The site was once a dairy farm, many of the original structures remain and have been transformed to house different areas of the winery. The old cheese and yoghurt factory now houses the offices and the two big silos which were once used as grain storage for the cattle are now a feature for the 5* Halliday award-winning winery.
Kym Milne MW, chief winemaker at Bird in Hand since 2003, has shared with us a small insight into his passion for wine in our Winemaker Q&A feature:
Who, within the trade, has been your biggest influence and why?
A lot of positive influencers over the years. My first winemaking boss Ian McKenzie at Berri winery was a big influence – exceptional palate and taught me a lot on the tasting bench.

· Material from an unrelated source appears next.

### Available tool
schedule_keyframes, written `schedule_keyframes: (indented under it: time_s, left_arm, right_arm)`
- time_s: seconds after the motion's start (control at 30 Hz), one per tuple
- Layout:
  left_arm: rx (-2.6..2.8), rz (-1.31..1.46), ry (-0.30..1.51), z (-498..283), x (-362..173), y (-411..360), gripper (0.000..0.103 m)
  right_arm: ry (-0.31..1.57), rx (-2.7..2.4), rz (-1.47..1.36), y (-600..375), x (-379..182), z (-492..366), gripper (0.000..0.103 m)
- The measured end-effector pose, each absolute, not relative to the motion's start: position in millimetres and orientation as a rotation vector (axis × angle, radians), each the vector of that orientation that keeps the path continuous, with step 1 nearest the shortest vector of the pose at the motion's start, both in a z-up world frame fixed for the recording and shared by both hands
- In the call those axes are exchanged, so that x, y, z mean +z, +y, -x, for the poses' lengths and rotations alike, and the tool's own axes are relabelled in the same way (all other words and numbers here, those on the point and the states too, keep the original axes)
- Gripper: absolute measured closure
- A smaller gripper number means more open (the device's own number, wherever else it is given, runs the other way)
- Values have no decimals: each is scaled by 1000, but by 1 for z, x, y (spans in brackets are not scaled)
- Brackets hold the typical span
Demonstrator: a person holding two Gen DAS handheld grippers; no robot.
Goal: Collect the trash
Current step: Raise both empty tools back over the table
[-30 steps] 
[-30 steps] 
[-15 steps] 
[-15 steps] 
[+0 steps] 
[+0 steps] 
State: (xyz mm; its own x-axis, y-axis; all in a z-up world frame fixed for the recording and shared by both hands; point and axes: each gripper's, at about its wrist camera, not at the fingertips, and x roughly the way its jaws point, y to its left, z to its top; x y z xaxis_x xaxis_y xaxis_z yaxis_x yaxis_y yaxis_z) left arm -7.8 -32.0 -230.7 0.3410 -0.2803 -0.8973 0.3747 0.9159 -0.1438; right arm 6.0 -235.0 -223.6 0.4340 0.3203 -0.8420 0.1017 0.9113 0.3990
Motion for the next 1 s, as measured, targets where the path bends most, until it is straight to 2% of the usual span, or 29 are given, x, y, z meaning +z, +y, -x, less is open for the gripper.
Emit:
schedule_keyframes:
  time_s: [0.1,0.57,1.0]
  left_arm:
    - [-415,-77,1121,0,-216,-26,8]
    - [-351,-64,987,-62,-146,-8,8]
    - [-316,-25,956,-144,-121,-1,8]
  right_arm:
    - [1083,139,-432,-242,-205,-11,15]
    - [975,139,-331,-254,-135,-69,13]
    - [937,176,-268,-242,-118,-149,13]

I think the biggest influence on my career though was George Fistonich, owner of Villa Maria when I worked for him for 10 years as his winemaker and then consulted to the company for a further 15 years as a winemaking consultant. George was always incredibly supportive and encouraging of what I wanted to do and to a large extent gave me a free hand in the winery and defining the wine styles at a very early stage in my career. George has an amazing ability to look at the big picture of things, a natural understanding of wine styles and what works commercially, and a real passion for his company. He also has a great understanding and interest in people and places great importance in his people. His encouragement, support and personal challenges he set me have had a large and positive influence on me.
What will be new/different in 2018/19?
Every vintage is new and different – that is the great joy and interest of winemaking.
What is your favourite variety, why?
To make – Chardonnay. It is also one of my favourite wines to drink. I enjoy making Chardonnay as it is a variety that not only reflects the vineyard it comes, but also is a palette that allows you to paint a range of styles on with different winemaking techniques. The Adelaide Hills is one of the finest regions for Chardonnay in Australia in my opinion and I get a lot of pleasure from making these wines.
What is the most enjoyable aspect of your job?
Blending/tasting. I find assessing all of the wines we make, deciding which batch/barrel/tank blends well with which is not only interesting, challenging and often surprising and something I get a lot of pleasure from when it produces a fine result.
And the least?
In difficult wet vintages (which thankfully we have not had many of in the last few years) – the weather forecast!